**Supplied data**
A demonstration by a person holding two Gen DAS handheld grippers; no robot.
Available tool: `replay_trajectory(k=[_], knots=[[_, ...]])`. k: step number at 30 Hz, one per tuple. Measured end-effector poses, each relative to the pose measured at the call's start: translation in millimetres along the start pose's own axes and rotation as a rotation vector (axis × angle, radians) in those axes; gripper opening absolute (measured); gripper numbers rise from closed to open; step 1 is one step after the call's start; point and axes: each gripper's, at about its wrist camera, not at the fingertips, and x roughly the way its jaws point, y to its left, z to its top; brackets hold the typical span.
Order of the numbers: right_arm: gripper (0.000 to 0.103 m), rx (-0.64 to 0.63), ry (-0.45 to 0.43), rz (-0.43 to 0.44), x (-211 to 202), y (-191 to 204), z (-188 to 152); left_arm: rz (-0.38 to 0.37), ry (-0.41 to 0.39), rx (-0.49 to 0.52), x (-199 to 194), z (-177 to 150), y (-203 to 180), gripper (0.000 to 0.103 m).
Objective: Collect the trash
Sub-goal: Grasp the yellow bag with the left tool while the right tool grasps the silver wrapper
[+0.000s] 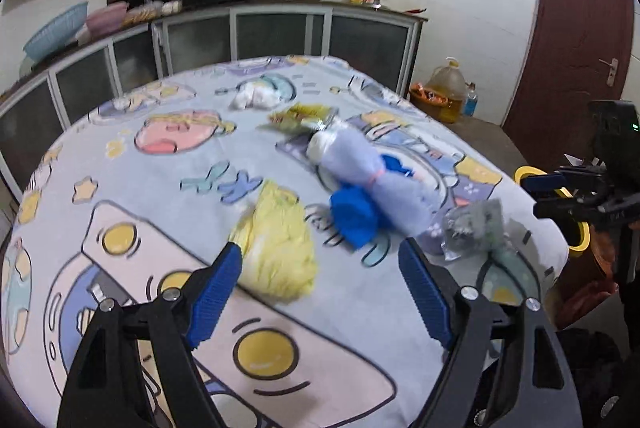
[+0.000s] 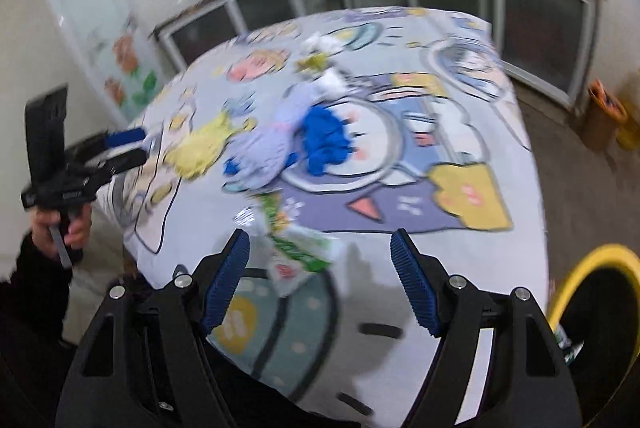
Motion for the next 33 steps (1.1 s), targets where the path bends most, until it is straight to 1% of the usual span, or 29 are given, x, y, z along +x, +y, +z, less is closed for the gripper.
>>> replay_trajectory(k=[3,10,14,19,23,26,27,28,29,30,31,33], knots=[[0.07,-0.054,0.02,-0.025,10.9,15.9,3.8,0.003,0.008,0.004,10.1,0.9,2.2,0.078],[0.07,-0.133,0.053,-0.066,31.6,32.2,5.8,-0.016,0.044,-0.039,41.5,3.8,14.5,0.078],[0.07,-0.171,0.077,-0.07,45.5,39.1,5.3,-0.015,0.071,-0.049,56.3,3.0,14.6,0.078],[0.061,-0.165,0.116,-0.06,60.6,36.3,4.0,-0.013,0.104,-0.058,71.4,4.1,17.3,0.078],[0.059,-0.129,0.129,-0.039,67.5,31.7,4.2,-0.03,0.129,-0.096,80.2,4.7,23.9,0.078],[0.052,-0.108,0.136,-0.032,71.4,28.9,5.2,-0.021,0.125,-0.083,81.7,6.8,21.5,0.077],[0.048,-0.105,0.142,-0.031,72.8,28.6,5.3,-0.014,0.125,-0.081,82.6,7.1,21.3,0.072],[0.043,-0.103,0.146,-0.035,74.2,28.0,5.4,-0.001,0.131,-0.079,84.5,7.3,21.0,0.058],[0.038,-0.099,0.15,-0.041,75.0,27.6,5.3,0.014,0.138,-0.078,85.9,7.7,21.4,0.051],[0.027,-0.095,0.156,-0.045,75.7,27.0,5.2,0.034,0.148,-0.078,87.9,8.2,22.8,0.035],[0.024,-0.084,0.154,-0.035,74.9,25.8,5.2,0.047,0.148,-0.085,87.3,7.9,24.6,0.025],[0.019,-0.074,0.143,-0.029,71.4,25.2,5.1,0.044,0.14,-0.11,82.8,8.1,30.2,0.016]])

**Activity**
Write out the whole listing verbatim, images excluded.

**Exercise output**
A demonstration by a person holding two Gen DAS handheld grippers; no robot.
Available tool: `replay_trajectory(k=[_], knots=[[_, ...]])`. k: step number at 30 Hz, one per tuple. Measured end-effector poses, each relative to the pose measured at the call's start: translation in millimetres along the start pose's own axes and rotation as a rotation vector (axis × angle, radians) in those axes; gripper opening absolute (measured); gripper numbers rise from closed to open; step 1 is one step after the call's start; point and axes: each gripper's, at about its wrist camera, not at the fingertips, and x roughly the way its jaws point, y to its left, z to its top; brackets hold the typical span.
Order of the numbers: right_arm: gripper (0.000 to 0.103 m), rx (-0.64 to 0.63), ry (-0.45 to 0.43), rz (-0.43 to 0.44), x (-211 to 202), y (-191 to 204), z (-188 to 152); left_arm: rz (-0.38 to 0.37), ry (-0.41 to 0.39), rx (-0.49 to 0.52), x (-199 to 194), z (-177 to 150), y (-203 to 180), gripper (0.000 to 0.103 m).
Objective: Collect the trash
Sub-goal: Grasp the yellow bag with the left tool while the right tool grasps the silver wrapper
[+0.000s] 
[+0.000s] 
Motion for the next 33 steps (1.1 s), targets where the path bends most, until it is straight to 1% of the usual span, or 29 are given, x, y, z along +x, +y, +z, less is closed for the gripper.
>>> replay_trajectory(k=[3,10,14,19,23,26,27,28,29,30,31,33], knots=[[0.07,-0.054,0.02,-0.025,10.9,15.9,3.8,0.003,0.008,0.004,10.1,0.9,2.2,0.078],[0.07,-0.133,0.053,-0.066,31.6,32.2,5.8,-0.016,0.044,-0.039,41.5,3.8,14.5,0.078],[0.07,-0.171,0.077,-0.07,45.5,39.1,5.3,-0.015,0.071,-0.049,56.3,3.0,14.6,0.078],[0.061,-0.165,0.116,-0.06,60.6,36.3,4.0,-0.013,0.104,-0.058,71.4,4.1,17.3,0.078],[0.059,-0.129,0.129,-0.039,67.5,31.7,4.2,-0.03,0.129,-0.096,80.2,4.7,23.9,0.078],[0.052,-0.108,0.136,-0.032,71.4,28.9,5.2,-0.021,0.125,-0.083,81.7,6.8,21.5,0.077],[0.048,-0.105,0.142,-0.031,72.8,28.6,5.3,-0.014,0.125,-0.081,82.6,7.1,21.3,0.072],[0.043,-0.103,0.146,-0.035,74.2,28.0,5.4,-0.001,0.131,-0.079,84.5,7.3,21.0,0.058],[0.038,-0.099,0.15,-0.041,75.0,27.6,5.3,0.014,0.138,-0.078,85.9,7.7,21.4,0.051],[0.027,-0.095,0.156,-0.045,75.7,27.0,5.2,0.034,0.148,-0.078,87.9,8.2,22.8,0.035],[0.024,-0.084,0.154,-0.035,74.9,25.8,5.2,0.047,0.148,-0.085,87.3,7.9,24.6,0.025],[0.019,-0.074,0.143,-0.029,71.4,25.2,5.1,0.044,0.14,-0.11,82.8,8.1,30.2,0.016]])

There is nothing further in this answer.